# Web Scraping

## Top Data Analytics Companies
To improve effectiveness in business processes, companies are focussing on collecting and utilizing data. Data analytics companies enable businesses to analyze the acquired data and use them as required. Data analytics services can assist in product development, identifying potential market gaps, improving operational efficiency, etc. [Goodfirms](https://www.goodfirms.co/big-data-analytics/data-analytics)

The aim of this project is to scrape Goodfirms website for details about top data analytics company.

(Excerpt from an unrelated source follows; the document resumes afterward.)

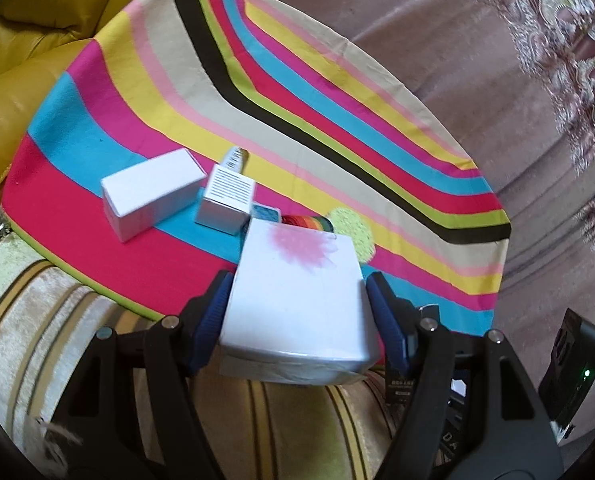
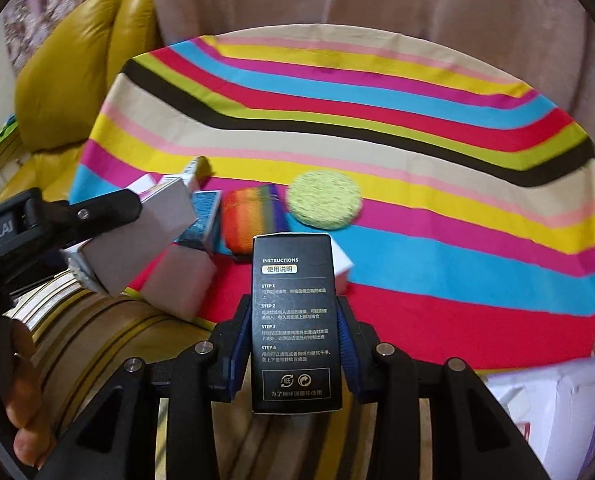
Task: Organize objects
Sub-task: 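Carry both boxes over the purple box and open both grippers to drop them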
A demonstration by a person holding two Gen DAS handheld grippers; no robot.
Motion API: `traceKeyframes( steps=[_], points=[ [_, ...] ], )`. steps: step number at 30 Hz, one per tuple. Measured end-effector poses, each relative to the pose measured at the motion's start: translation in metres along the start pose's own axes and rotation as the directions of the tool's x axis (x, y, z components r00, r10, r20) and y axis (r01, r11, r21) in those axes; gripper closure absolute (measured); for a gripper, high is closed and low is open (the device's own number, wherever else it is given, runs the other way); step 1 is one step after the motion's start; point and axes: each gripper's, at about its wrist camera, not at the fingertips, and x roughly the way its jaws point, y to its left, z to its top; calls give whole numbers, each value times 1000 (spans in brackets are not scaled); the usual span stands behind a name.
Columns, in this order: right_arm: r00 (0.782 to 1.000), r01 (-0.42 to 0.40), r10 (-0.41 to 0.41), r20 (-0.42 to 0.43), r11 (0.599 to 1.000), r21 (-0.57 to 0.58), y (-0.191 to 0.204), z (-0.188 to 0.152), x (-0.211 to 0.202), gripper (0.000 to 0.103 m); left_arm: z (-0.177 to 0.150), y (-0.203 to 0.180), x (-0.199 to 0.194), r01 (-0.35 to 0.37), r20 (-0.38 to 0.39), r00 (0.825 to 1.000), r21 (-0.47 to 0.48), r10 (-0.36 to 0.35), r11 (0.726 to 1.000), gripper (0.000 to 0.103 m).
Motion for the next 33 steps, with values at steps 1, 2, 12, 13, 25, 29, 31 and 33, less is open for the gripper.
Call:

These details includes, review, rating, year founded, location, etc.

### Road Map
Stage 1
* Download page
* Open page
* Get details
* Extract details
* Make a dataframe

Stage 2 (Code Refactoring)
* Change loops to function
* Take functions to another file
* Import functions and extract
* Make a dataframe

### Libraries

In [1]:
import requests as r
from bs4 import BeautifulSoup
import pandas as pd
import plotly.express as px
import plotly.offline as po
po.init_notebook_mode(connected=True)

### Download and save HTML file

In [12]:
# URL link
url_link = ['https://www.goodfirms.co/big-data-analytics/data-analytics', 'https://www.goodfirms.co/big-data-analytics/data-analytics?page=2', 
       'https://www.goodfirms.co/big-data-analytics/data-analytics?page=3']

# access website
access = [r.get(url) for url in url_link]

# """ OR

# access = []
# for url in url_link:
#     access.append(r.get(url))
    
# """


### Saving webpage to PC

In [13]:
for page in access:
    index = access.index(page)+1
    with open(f'page{index}.html', mode='wb') as file:
        file.write(page.content)

### Page 1 

In [14]:
with open("page1.html", encoding='utf-8', mode='r') as file:
    bs = BeautifulSoup(file, 'lxml')

#### Locate Details

In [23]:
firm_names = bs.find_all('span', {'itemprop': "name"})
firm_motors = bs.find_all('p', {'class': "profile-tagline"})
firm_reviews = bs.find_all('span', {'class': "listinv_review_label"})
progress_value = bs.find_all('div', {'class': "circle-progress-value"})
firm_prices = bs.find_all('div', {'class': "firm-pricing"})
firm_emps = bs.find_all('div', {'class': "firm-employees"})
firm_years = bs.find_all('div', {'class': "firm-founded"})
firm_locations = bs.find_all('div', {'class': "firm-location"})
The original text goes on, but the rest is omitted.